Recursively building Java dependencies from source
Description of the project: Many Java projects use a combination of JAR file dependencies from other Java projects. In some cases, third party JARs are also used to provide custom tools for the build process (e.g. custom ant tasks or maven plugins). Can the entire heirarchy of dependencies and build tools and their transitive dependencies all be built from published source code? If not, we can not be certain that a particular dependency JAR is clean, free of malicious code, easy to fix or adapt for future Java versions. This project aims to develop automated mechanisms for cataloguing the portfolio of Java libraries on sites like github and the Maven Central Repository, creating a database of dependencies, mirroring their source repositories, removing binary JARs from their source trees and trying to build them using symlinks to JARs found in Debian or built by the same recursive process. This project may be partially automated using a tool like Jenkins.

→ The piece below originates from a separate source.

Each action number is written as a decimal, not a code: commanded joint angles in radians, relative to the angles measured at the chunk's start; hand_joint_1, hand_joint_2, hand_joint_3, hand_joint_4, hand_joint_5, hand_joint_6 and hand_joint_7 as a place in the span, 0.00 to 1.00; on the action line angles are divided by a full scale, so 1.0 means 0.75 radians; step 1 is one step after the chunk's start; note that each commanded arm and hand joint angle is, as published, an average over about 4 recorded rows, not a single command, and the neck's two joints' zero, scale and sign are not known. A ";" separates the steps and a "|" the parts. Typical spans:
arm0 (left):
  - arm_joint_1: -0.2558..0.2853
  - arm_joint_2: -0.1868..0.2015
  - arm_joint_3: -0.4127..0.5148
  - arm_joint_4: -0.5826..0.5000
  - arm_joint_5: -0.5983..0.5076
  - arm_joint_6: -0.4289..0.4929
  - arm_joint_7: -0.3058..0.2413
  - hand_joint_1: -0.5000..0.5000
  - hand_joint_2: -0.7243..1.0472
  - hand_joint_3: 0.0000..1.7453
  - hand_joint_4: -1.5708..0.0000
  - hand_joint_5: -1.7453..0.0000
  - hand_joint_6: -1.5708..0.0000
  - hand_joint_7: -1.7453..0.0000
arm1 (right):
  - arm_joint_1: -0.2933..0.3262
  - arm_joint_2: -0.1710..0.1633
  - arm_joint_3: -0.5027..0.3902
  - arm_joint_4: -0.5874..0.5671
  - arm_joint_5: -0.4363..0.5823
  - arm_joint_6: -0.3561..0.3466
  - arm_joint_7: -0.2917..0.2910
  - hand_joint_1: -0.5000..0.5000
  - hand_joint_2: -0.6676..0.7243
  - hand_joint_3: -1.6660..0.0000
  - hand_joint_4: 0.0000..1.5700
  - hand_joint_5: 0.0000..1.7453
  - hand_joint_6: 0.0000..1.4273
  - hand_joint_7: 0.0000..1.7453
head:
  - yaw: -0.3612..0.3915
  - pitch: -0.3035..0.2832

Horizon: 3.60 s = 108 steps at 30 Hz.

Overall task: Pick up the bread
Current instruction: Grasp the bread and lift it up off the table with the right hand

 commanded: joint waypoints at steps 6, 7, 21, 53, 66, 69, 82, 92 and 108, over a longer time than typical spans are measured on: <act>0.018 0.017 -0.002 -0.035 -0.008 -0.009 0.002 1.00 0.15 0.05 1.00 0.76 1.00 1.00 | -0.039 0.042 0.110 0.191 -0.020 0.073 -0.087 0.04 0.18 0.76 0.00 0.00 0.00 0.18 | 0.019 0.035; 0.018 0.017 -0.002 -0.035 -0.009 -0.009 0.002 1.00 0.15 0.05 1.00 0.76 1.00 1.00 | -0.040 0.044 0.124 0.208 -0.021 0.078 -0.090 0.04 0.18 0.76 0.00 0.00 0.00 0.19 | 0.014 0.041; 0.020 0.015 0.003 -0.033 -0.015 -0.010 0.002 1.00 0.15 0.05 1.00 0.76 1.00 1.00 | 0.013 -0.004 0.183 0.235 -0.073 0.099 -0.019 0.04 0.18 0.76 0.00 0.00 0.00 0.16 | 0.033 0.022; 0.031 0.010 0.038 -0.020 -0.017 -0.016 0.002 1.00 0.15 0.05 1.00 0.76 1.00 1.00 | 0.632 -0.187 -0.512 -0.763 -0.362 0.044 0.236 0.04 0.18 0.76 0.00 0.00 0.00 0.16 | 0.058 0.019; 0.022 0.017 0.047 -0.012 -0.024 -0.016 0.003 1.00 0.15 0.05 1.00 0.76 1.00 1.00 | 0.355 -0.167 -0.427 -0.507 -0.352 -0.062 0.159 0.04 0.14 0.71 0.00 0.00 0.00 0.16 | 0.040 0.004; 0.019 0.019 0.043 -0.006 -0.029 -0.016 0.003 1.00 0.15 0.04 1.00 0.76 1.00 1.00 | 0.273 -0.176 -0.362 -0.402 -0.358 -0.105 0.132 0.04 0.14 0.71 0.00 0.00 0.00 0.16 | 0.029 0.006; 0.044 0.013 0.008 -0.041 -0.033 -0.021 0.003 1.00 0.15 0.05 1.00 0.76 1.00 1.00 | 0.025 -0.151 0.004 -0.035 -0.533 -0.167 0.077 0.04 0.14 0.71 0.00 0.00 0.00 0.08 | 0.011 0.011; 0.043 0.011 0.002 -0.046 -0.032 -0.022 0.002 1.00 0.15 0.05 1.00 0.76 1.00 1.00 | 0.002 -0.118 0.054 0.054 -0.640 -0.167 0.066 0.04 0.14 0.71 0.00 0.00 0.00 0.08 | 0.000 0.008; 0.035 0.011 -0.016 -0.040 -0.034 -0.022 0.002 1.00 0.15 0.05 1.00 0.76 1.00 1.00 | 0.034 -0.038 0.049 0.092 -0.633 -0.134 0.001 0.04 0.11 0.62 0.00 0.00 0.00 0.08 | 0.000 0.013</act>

Data for some of the dependencies can be harvested from Maven pom.xml files.
Confirmed Mentor: Daniel Pocock
How to contact the mentor: firstname.lastname@example.org
Confirmed co-mentors: volunteers sought
Deliverables of the project: the ideal outcome will be a full suite of tools for automating this process: a user could insert the name of some JAR in a form, the tool would study the JAR, find the source, recursively build everything and inform the user whether or not the JAR they want to use can be built without any dependency on any JAR that is missing source code. Building individual components to help achieve the aims of this project would also be satisfactory. The student is not required to automatically correct individual Java projects that are completely unsuitable for automated builds (e.g. projects that can only be built in Eclipse).
Desirable skills: Java build tools (ant, maven, jenkins) and source repository tools (git, subversion)
What the student will learn: Effective use of Java projects involving a large number of dependencies. Using automated systems to orchestrate commands that are normally invoked manually.